ISSN: 1391 - 0531
Sunday September 9, 2007
Vol. 42 - No 15
Financial Times  

RPC profits sharply up 91% to Rs 465 mln

The Richard Peiris Group has recorded a turnover of Rs.4.6 billion for the first quarter ending June 30, up 26% compared to the previous year.

Group operating profits rose by 91% to Rs.465 million during the same period. This comparison is excluding a non recurring capital gain of Rs.232 million arising through the relinquishment of leasehold rights in the Plantation sector during the first quarter of 2006/2007. Plantations, Retail, Plastics and the turnaround of the Tyre Sector contributed positively towards this growth. However profit after tax reduced to Rs. 112 million due mainly to high finance cost. Profits attributable to the equity holders of the parent amounted to Rs.60 million, according to a RPC press release.

The Plastics and Distribution sector continued to record satisfactory performance with an operating profit of Rs.67 million. A new warehouse in Mattegoda and two factories in Horana are expected to be commissioned by November 2008 to augment capacity and to replace the Mattegoda factory that was damaged by fire in October 2006.

The Tyre sector recorded an operating profit of Rs 33 million compared to an operating loss of Rs 16.6 million in the corresponding period of last year. The initiatives to increase turnover, improve margins, reduce overheads and expand the product portfolio, including obtaining the dealership for Birla tyres of India, has contributed positively to improved results.

The Retail sector has continued its steady progress recording an operating profit of Rs. 91 million which was 10% higher than the previous year.

The Plantation sector recorded a successful first quarter reporting an operating profit of Rs.253 million which was a 21% growth over the previous years performance, excluding the non recurring capital gain on the relinquishment of leasehold rights. Favourable rubber and low country tea prices and high contribution from palm oil are driving profitability in this sector.

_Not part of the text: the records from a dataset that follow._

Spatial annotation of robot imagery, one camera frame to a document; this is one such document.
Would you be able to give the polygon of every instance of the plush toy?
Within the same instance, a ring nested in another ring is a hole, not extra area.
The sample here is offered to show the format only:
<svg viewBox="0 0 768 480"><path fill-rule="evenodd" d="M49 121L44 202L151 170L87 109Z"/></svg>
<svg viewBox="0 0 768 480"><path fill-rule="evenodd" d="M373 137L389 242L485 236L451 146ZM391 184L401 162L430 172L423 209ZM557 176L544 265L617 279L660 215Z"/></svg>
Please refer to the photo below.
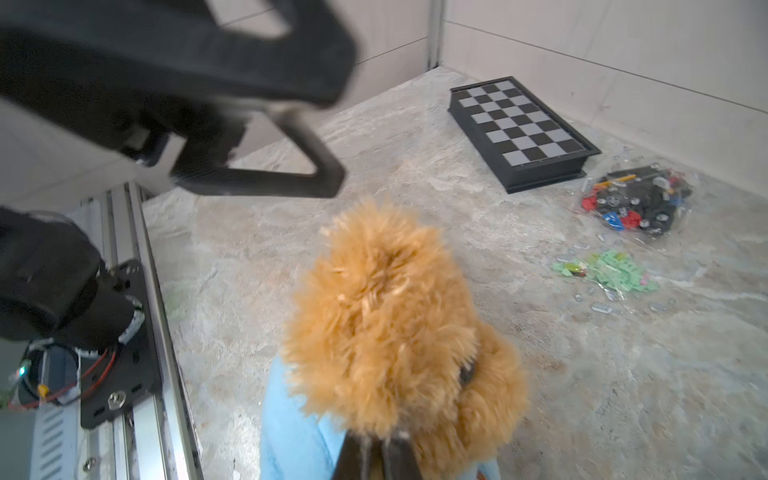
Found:
<svg viewBox="0 0 768 480"><path fill-rule="evenodd" d="M482 462L527 405L515 348L478 318L437 229L373 203L334 222L273 364L262 478L330 478L345 433L406 438L424 479L498 477Z"/></svg>

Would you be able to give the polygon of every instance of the marble tabletop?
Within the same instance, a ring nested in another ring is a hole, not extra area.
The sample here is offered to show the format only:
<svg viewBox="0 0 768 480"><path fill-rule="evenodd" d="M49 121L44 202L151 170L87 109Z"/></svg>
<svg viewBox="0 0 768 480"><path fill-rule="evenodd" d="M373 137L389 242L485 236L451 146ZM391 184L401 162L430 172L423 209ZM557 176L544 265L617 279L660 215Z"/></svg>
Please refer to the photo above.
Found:
<svg viewBox="0 0 768 480"><path fill-rule="evenodd" d="M319 133L349 170L337 198L175 189L144 205L206 479L259 478L260 404L291 293L323 251L320 229L367 197L441 227L479 312L521 350L531 408L500 452L504 478L765 478L768 200L700 175L682 229L647 249L569 210L579 180L507 195L446 111L449 88L472 81L438 68L328 120ZM574 126L603 151L588 168L654 157ZM287 141L237 163L311 171ZM598 233L660 290L591 310L610 302L549 264L575 243L597 251Z"/></svg>

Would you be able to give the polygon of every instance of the white square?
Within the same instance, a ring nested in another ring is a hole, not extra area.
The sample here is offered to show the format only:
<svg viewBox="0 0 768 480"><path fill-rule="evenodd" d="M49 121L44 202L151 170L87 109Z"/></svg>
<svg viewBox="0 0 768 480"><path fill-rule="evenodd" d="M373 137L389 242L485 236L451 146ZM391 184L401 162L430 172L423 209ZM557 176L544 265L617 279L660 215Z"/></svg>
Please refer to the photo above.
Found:
<svg viewBox="0 0 768 480"><path fill-rule="evenodd" d="M515 144L515 146L520 150L525 150L526 148L533 148L536 146L533 140L528 137L513 138L512 143Z"/></svg>
<svg viewBox="0 0 768 480"><path fill-rule="evenodd" d="M486 101L484 104L480 104L480 107L482 107L482 109L485 110L485 111L494 111L494 110L501 110L502 109L494 101Z"/></svg>
<svg viewBox="0 0 768 480"><path fill-rule="evenodd" d="M496 86L499 90L509 90L510 88L515 88L515 86L509 80L500 81L496 84Z"/></svg>
<svg viewBox="0 0 768 480"><path fill-rule="evenodd" d="M520 110L520 108L517 108L517 107L507 107L504 109L504 113L506 113L510 117L517 117L518 115L522 115L524 112L523 110Z"/></svg>
<svg viewBox="0 0 768 480"><path fill-rule="evenodd" d="M523 154L520 150L508 152L504 154L504 158L506 158L507 162L509 162L509 164L513 167L515 165L523 165L528 163L528 157L526 157L525 154Z"/></svg>
<svg viewBox="0 0 768 480"><path fill-rule="evenodd" d="M531 103L531 101L528 100L528 97L524 97L522 95L510 98L510 100L512 100L512 103L515 105L525 105Z"/></svg>
<svg viewBox="0 0 768 480"><path fill-rule="evenodd" d="M470 98L462 98L458 101L460 104L462 104L463 107L472 107L474 105L478 104L478 101L475 100L475 97Z"/></svg>
<svg viewBox="0 0 768 480"><path fill-rule="evenodd" d="M528 114L528 118L536 122L549 120L549 117L543 111L535 111L532 114Z"/></svg>
<svg viewBox="0 0 768 480"><path fill-rule="evenodd" d="M472 118L474 118L475 121L478 122L479 124L484 124L486 121L493 120L493 118L491 118L491 115L485 112L482 112L480 114L474 114L472 115Z"/></svg>
<svg viewBox="0 0 768 480"><path fill-rule="evenodd" d="M509 140L509 135L507 135L503 130L489 131L486 135L488 135L488 138L490 138L491 141L495 144L500 141Z"/></svg>
<svg viewBox="0 0 768 480"><path fill-rule="evenodd" d="M494 91L492 93L489 93L488 96L491 98L491 100L504 100L505 98L507 98L507 96L500 91Z"/></svg>
<svg viewBox="0 0 768 480"><path fill-rule="evenodd" d="M558 144L539 145L538 147L547 155L547 158L555 158L565 155L565 150Z"/></svg>
<svg viewBox="0 0 768 480"><path fill-rule="evenodd" d="M563 141L569 140L571 138L571 135L569 135L565 130L548 131L547 136L550 137L553 141Z"/></svg>
<svg viewBox="0 0 768 480"><path fill-rule="evenodd" d="M526 135L540 134L543 131L537 124L520 125L520 130L524 131Z"/></svg>
<svg viewBox="0 0 768 480"><path fill-rule="evenodd" d="M500 120L496 121L496 124L501 128L512 128L517 127L518 125L515 123L514 120L511 118L502 118Z"/></svg>

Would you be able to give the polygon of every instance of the orange fur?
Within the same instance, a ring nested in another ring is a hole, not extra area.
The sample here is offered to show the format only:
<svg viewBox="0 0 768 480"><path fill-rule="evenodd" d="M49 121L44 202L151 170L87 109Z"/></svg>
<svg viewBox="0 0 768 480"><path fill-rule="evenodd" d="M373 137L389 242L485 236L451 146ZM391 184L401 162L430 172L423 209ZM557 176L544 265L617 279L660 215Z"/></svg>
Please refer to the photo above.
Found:
<svg viewBox="0 0 768 480"><path fill-rule="evenodd" d="M305 411L380 438L405 429L427 479L493 457L527 405L525 374L478 318L439 232L373 203L335 224L283 345ZM462 388L459 371L473 360Z"/></svg>

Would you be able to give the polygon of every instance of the blue fabric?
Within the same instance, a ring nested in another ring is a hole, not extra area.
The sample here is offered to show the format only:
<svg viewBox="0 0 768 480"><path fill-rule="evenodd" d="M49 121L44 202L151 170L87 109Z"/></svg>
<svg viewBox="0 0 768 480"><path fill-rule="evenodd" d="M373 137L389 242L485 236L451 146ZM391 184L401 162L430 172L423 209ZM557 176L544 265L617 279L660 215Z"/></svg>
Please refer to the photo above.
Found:
<svg viewBox="0 0 768 480"><path fill-rule="evenodd" d="M261 414L262 480L327 480L341 452L345 432L327 415L305 416L300 397L288 395L286 367L272 362ZM456 480L475 480L480 471L488 480L501 480L495 460L474 465Z"/></svg>

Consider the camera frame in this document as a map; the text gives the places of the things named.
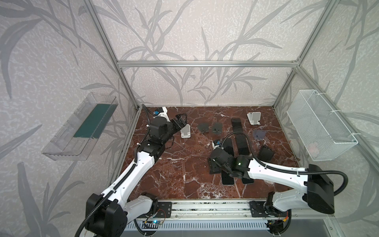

“The Rubber sector although improved from last year continues to perform below expectations. The sector recorded an operating profit of Rs.23 million compared to a loss of Rs. 53 million in the corresponding period of last year. The rubber mat and shoe soling sheet businesses have turned around, but high rubber prices and wastage levels resulted in the latex foam business recording losses,” the release said.